--- Information supplied ---
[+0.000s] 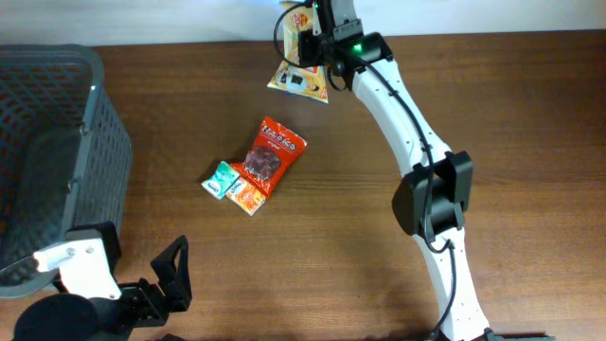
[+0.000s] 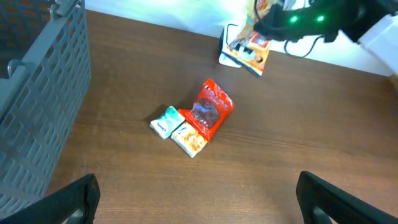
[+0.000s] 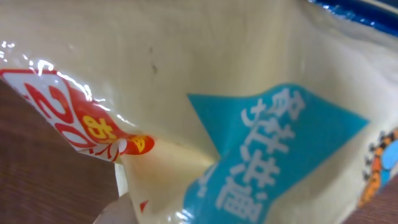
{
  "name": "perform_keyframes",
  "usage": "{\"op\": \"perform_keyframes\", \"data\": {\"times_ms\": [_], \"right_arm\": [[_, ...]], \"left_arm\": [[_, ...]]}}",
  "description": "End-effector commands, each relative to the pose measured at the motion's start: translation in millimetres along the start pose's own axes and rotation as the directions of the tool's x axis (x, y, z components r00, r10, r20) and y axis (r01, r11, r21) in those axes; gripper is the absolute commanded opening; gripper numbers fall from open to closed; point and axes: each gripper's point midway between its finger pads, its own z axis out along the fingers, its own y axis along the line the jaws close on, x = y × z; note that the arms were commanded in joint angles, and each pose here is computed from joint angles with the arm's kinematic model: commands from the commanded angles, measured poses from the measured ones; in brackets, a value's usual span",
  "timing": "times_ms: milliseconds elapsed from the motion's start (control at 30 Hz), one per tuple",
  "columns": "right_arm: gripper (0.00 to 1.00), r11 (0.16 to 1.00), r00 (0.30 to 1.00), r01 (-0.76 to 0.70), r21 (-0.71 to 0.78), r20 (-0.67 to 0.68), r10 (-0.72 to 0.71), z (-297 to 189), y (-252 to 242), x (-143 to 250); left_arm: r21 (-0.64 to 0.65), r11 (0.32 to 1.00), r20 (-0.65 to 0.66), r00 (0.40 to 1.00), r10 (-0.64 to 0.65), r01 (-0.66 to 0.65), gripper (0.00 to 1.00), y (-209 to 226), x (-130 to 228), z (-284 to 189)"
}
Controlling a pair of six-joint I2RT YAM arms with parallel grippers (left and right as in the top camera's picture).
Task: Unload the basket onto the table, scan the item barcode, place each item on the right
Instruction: 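Carry the chip bag past the scanner and drop it at right edge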
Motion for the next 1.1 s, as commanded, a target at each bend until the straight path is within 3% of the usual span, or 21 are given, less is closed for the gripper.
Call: {"op": "perform_keyframes", "data": {"times_ms": [0,267,400,500,633,700,867,1067], "right_arm": [[0.04,1.0,1.0,-0.002,0.02,0.016,0.002,5.3,-8.2,-3.2],[0.04,0.997,0.991,-0.075,0.024,0.11,0.072,-24.3,-26.4,-42.1],[0.04,0.972,0.955,-0.229,0.052,0.204,0.215,-76.9,-76.8,-83.1],[0.04,0.925,0.914,-0.361,0.121,0.242,0.325,-126.8,-145.4,-94.5],[0.04,0.79,0.824,-0.564,0.242,0.229,0.518,-170.7,-237.1,-65.2],[0.04,0.672,0.749,-0.66,0.336,0.212,0.628,-194.2,-294.4,-30.1],[0.04,0.47,0.628,-0.739,0.484,0.241,0.74,-247.9,-389.5,30.9],[0.04,0.176,0.498,-0.758,0.628,0.383,0.778,-330.9,-490.3,105.8]], "left_arm": [[0.001,1.0,-0.003,1.0,-0.011,0.011,0.99,-0.3,0.7,0.9],[0.001,1.0,-0.003,1.0,-0.011,0.011,0.99,-0.3,0.8,0.9],[0.001,1.0,-0.003,1.0,-0.011,0.011,0.99,-0.3,0.7,0.9],[0.001,1.0,-0.003,1.0,-0.011,0.011,0.99,-0.3,0.8,0.9],[0.001,1.0,-0.003,1.0,-0.011,0.011,0.99,-0.3,0.7,0.9],[0.001,1.0,-0.003,1.0,-0.011,0.011,0.99,-0.3,0.8,0.9],[0.001,1.0,-0.003,1.0,-0.011,0.011,0.99,-0.3,0.8,0.9],[0.001,1.0,-0.003,1.0,-0.011,0.011,0.99,-0.3,0.8,0.9]]}}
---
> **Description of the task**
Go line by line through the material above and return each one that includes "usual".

> **Exercise solution**
  "description": "End-effector commands, each relative to the pose measured at the motion's start: translation in millimetres along the start pose's own axes and rotation as the directions of the tool's x axis (x, y, z components r00, r10, r20) and y axis (r01, r11, r21) in those axes; gripper is the absolute commanded opening; gripper numbers fall from open to closed; point and axes: each gripper's point midway between its finger pads, its own z axis out along the fingers, its own y axis along the line the jaws close on, x = y × z; note that the arms were commanded in joint angles, and each pose here is computed from joint angles with the arm's kinematic model: commands from the commanded angles, measured poses from the measured ones; in brackets, a value's usual span",
Motion for the next 1.1 s, as commanded, a target at each bend until the straight path is within 3% of the usual span, or 21 are given, less is closed for the gripper.

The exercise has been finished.